**WORK ITEM:** After finding the line that contains "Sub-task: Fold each", reproduce it and each line below it through the end of the listing, exactly, with nothing added.

_ _ _ _ _

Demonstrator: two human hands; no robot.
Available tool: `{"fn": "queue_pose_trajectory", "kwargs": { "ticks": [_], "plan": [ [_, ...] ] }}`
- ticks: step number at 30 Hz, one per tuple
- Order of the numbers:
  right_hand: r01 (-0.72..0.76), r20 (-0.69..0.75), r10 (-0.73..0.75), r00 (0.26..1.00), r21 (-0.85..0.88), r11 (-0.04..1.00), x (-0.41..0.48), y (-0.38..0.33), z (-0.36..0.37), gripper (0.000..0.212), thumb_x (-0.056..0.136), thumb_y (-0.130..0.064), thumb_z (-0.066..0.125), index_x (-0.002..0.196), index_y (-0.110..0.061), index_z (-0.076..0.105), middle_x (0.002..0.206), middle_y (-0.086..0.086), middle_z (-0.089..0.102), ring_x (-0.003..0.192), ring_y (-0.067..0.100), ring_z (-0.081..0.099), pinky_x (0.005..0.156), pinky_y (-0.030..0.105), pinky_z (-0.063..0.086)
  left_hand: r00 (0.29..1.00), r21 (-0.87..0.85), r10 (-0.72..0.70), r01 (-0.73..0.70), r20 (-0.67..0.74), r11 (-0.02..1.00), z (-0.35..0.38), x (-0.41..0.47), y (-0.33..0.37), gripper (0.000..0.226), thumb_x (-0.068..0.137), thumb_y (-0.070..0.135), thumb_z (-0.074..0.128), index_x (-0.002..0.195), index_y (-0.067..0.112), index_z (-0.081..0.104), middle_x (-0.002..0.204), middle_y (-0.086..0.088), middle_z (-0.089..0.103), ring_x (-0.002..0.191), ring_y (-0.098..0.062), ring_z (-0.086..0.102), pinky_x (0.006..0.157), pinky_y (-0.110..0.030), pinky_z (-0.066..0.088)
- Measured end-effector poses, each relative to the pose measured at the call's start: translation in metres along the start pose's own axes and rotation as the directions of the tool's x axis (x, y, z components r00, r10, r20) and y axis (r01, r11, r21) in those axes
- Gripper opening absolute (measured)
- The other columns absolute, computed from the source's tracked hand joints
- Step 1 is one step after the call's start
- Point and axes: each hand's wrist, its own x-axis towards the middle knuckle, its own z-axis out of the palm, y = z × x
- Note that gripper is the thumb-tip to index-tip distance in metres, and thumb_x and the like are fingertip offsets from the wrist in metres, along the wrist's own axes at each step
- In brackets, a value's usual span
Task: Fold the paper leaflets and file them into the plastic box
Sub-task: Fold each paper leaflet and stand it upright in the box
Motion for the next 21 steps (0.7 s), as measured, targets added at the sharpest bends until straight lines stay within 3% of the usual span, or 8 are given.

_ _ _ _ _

**SOLVED EXERCISE:**
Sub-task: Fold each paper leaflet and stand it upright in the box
Motion for the next 21 steps (0.7 s), as measured, targets added at the sharpest bends until straight lines stay within 3% of the usual span, or 8 are given.

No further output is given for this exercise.